Six months earlier, Taz was a struggling rapper living in Jackson Heights, New York, an immigrant Bangladeshi neighborhood. To make ends meet he sells marijuana and is one day arrested by an undercover cop. Around the same time, Sabrina receives permission from Mo Khan to make a documentary about his congressional campaign. Later he is revealed to have impregnated his mistress.

After spending a few days incarcerated, Taz meets with the undercover cop, whose real name is Nick Patel. Nick threatens to deport Taz unless he agrees to work as a Muslim informant. Taz proceeds to get involved with the neighborhood mosque under the guise that he is trying to turn his life around. While working with his new friends, Taz's path collides with Sabrina's. On the recommendation of Ali Uncle, Sabrina decides to hire Taz as an intern for her documentary.

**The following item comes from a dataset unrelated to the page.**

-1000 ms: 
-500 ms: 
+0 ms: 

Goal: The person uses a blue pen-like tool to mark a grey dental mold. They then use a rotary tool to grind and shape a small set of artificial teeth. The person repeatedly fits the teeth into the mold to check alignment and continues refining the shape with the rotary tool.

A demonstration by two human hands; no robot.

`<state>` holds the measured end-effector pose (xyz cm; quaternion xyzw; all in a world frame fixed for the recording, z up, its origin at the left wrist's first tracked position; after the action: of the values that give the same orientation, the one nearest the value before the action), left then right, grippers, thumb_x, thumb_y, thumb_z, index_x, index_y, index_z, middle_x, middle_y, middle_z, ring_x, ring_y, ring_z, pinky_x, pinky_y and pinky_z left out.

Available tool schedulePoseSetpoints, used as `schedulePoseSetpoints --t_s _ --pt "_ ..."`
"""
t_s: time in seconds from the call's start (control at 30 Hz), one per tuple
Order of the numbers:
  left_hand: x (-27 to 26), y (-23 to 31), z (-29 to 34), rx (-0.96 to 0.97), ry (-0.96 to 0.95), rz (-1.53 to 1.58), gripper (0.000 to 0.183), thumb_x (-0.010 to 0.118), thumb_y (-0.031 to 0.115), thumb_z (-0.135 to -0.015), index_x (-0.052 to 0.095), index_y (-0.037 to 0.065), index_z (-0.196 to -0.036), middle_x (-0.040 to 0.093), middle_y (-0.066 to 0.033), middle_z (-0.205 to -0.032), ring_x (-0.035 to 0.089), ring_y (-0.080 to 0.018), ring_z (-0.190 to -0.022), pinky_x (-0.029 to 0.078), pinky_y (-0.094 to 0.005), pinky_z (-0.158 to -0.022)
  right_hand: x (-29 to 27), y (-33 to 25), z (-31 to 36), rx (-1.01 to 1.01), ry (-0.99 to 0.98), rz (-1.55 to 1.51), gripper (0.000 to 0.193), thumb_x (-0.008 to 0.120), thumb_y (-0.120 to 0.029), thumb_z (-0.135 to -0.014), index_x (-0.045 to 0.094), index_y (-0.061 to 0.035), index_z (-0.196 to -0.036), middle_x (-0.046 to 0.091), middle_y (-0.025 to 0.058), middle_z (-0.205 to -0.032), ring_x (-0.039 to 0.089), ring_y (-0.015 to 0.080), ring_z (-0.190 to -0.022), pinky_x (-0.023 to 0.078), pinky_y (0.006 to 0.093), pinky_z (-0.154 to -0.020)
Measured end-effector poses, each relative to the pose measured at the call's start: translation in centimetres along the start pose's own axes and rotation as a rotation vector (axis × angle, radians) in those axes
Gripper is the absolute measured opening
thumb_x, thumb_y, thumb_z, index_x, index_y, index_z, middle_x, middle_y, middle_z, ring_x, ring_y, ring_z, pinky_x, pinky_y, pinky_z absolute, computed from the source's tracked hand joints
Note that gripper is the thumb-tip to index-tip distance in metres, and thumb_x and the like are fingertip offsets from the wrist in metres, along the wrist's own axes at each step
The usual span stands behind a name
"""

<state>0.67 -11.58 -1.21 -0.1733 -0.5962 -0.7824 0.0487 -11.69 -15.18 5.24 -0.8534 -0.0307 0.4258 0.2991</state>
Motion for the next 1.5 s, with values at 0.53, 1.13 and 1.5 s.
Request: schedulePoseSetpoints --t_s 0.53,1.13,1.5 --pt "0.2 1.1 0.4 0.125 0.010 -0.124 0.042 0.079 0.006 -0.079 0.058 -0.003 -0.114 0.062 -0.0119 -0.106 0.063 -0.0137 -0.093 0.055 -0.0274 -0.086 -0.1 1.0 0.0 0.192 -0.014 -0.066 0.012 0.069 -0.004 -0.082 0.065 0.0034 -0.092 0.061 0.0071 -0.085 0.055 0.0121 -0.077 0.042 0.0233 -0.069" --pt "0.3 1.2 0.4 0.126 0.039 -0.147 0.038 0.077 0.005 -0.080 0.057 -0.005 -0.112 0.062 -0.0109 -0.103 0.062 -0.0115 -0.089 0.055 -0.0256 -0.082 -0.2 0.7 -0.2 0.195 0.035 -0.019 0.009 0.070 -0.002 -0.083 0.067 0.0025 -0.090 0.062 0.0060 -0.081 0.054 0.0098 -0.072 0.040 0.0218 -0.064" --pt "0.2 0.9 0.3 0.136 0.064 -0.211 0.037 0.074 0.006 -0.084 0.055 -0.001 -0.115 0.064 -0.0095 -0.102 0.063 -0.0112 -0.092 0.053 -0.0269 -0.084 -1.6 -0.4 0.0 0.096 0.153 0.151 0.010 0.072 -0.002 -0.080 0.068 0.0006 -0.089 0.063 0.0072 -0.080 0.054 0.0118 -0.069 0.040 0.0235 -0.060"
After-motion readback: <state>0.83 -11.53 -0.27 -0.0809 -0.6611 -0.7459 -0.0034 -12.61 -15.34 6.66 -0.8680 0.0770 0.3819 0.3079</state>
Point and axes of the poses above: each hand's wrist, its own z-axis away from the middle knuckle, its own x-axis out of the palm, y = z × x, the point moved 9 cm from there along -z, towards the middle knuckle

As time passes on, discussions prompted by Taz concern his friends at the mosque. They decide to report to the NYPD and Nick Patel that they believe Taz is a terrorist planning a terror attack. News of accusation spreads through the community and Mo asks Sabrina to fire Taz from her documentary. Nick is also thinking about removing Taz from the operation after the embarrassment but Taz is able to convince Nick to give him one more chance. Taz then convinces Ali Uncle to talk to Mo about giving Taz another chance. In a private discussion, Mo requests Taz to murder his mistress.

Taz feels that he has enough evidence to arrest Mo but is rebutted by Nick, whom wants to arrest Mo for terrorism not murder. Nick encourages Taz to pretend to move forward with Mo's request in an attempt to uncover real terrorist activities. Unsure whom to trust, Taz moves forward with the plot to murder Mo's mistress and then goes missing.

Nick begins to feel the heat from his superiors and interviews Sabrina about Taz's disappearance and his connection to the murders of two women at a local strip club. Sabrina does not have any information. Later she is confronted by Taz on the street where he reveals the truth to Sabrina that he is being framed by Mo. Eventually, she is convinced of Taz's innocence and she plans to help him gain his freedom by having him confess to being an informant.

Back in the present, Sabrina releases her interview with Taz. In a final showdown, Taz is able to get Mo arrested with an admission of guilt and the help of Nick. In the end, it is revealed that Taz faked the murder of Mo's mistress in an effort to put pressure on Nick to arrest Mo. Taz now has his freedom but is scarred by all things he did to let people down in his life.

==Cast==

- Rahsaan Noor as Taz Rahim
- Monica Dogra as Sabrina Jiwan
- Kal Parekh as Nick Patel
- Sorab Wadia as Mo Khan
- Sana Serrai as Meera
- Farah Bala as Yasmina Khan
- Lipica Shah as Natasha
- Marc Goldberg as Roy Kellogg
- Gerrard Lobo as Imran Qureshi
- Subhan Choudhury as Ali Uncle
- Kabir Chopra as Asad
- Nikita Chaudhry as Samira

==Production==

===Casting===

After watching Simanaheen, Zaki Hossain approached Rahsaan Noor to cast the latter in a film they would make together. The result of their collaboration was the script of The Spectacular Jihad of Taz Rahim, which was finalized in February 2014. Kal Parekh and Sana Serrai were next to be cast. Parekh was noticed by the casting team by his work in ABC Television's Pan Am and Serrai was noticed after being named one of the "ten sexiest Indian models who wooed America" by Technology magazine. The producers had a desire to work with Monica Dogra ever since the release of her Star World television show The Dewarists and were able to cast her in the lead role of The Spectacular Jihad of Taz Rahim.

===Filming===
Shooting for The Spectacular Jihad of Taz Rahim began in June 2014 in New York City. The film was shot exclusively in the city until August 2014 and took place in every borough of New York City except for the Bronx.